-- Opening Marker --
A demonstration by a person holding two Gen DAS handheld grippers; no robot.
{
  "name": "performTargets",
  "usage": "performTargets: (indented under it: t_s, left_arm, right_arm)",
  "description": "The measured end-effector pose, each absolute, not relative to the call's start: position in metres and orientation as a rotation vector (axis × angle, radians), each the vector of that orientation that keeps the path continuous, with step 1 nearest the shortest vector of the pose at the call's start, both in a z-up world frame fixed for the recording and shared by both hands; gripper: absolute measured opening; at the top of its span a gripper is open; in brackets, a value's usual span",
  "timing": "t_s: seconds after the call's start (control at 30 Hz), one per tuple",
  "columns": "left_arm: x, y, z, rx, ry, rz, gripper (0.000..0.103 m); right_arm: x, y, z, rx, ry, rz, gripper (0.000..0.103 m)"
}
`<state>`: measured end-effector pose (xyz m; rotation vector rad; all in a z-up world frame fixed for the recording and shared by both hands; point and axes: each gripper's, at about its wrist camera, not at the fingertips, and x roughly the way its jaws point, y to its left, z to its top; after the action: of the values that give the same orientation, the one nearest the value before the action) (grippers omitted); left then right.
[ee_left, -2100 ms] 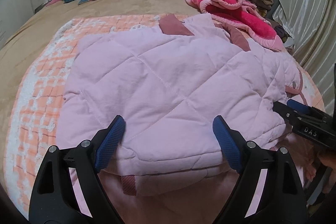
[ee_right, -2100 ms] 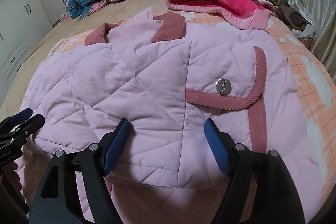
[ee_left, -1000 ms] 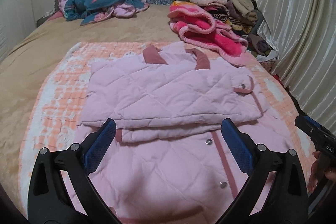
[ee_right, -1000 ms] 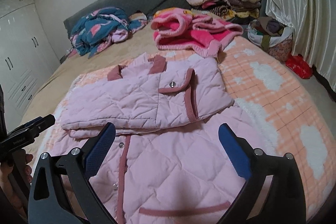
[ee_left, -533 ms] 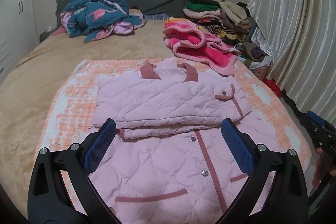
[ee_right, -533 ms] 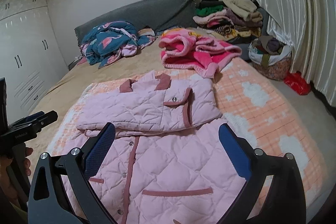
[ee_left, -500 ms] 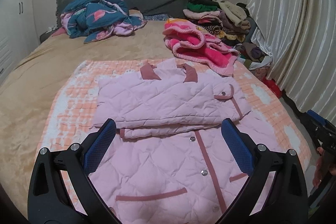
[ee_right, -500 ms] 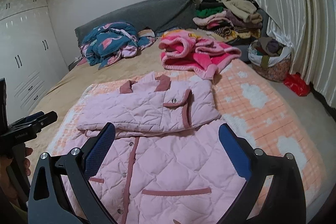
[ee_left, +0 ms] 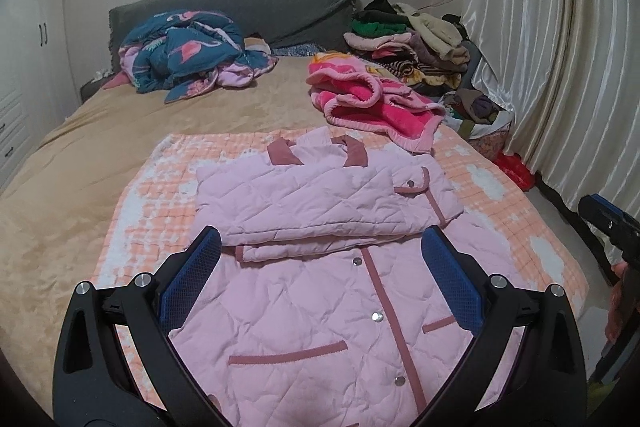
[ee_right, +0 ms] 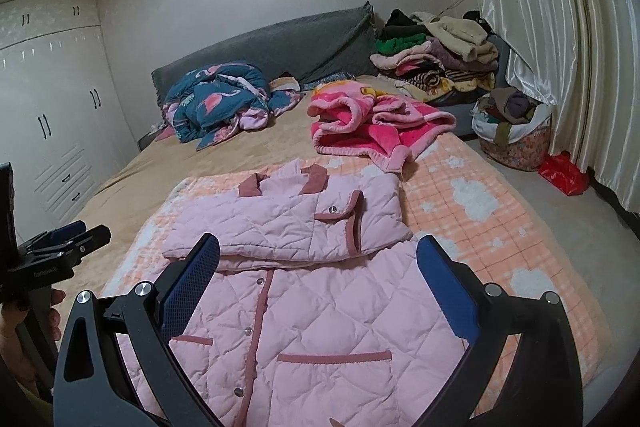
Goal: Fold large clothes
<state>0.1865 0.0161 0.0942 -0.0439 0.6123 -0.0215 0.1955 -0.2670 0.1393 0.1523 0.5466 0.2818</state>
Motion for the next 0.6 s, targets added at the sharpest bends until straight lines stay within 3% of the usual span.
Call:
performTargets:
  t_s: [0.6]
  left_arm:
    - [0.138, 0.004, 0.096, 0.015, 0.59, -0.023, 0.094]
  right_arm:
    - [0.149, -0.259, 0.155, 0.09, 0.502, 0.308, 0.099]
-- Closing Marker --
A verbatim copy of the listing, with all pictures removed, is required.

A demonstration by a person holding two Gen DAS handheld grippers; no robot.
{
  "name": "performTargets",
  "usage": "performTargets: (indented under it: t_s, left_arm, right_arm)",
  "description": "The measured end-effector pose, each absolute, not relative to the call's start: position in metres and orientation as a rotation vector (axis × angle, radians), each the vector of that orientation that keeps the path continuous, with step 1 nearest the shortest vector of the pose at the call's start, both in a z-up world frame fixed for the recording and shared by both hands; gripper: absolute measured opening; at the top of its span a gripper is open; in brackets, a value's usual span",
  "timing": "t_s: seconds after the call's start (control at 30 Hz), one per tuple",
  "columns": "left_arm: x, y, z, rx, ry, rz, gripper (0.000..0.103 m); right_arm: x, y, z, rx, ry, rz, gripper (0.000..0.103 m)"
}
`<state>`: measured end-effector pose (xyz m; rotation vector rad; all in a z-up world frame fixed for the recording and shared by both hands; point and axes: each gripper's, at about its wrist camera, not at the fingertips, and x roughly the way its jaws point, y to its left, z to its top; after the action: of the values that give the same orientation, the one nearest the value before the action) (grippers omitted); left then right.
[ee_left, -2100 ms] 
[ee_right, -2100 ms] 
[ee_left, -1000 ms] 
[ee_right, -1000 ms] 
[ee_left, -533 ms] 
[ee_right, -533 ms] 
[ee_left, -500 ms] 
[ee_right, -500 ms] 
[ee_left, +0 ms] 
[ee_right, +0 ms] 
Goal: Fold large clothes
<state>0.1865 0.0161 0.0942 -0.0439 0.6123 -0.0215 0.1955 -0.2670 0.1393 0.1523 0.5466 0.2818</state>
Motion for the next 0.6 s, targets added at the sharpest bends until straight lines stay within 3% of the usual span.
Call:
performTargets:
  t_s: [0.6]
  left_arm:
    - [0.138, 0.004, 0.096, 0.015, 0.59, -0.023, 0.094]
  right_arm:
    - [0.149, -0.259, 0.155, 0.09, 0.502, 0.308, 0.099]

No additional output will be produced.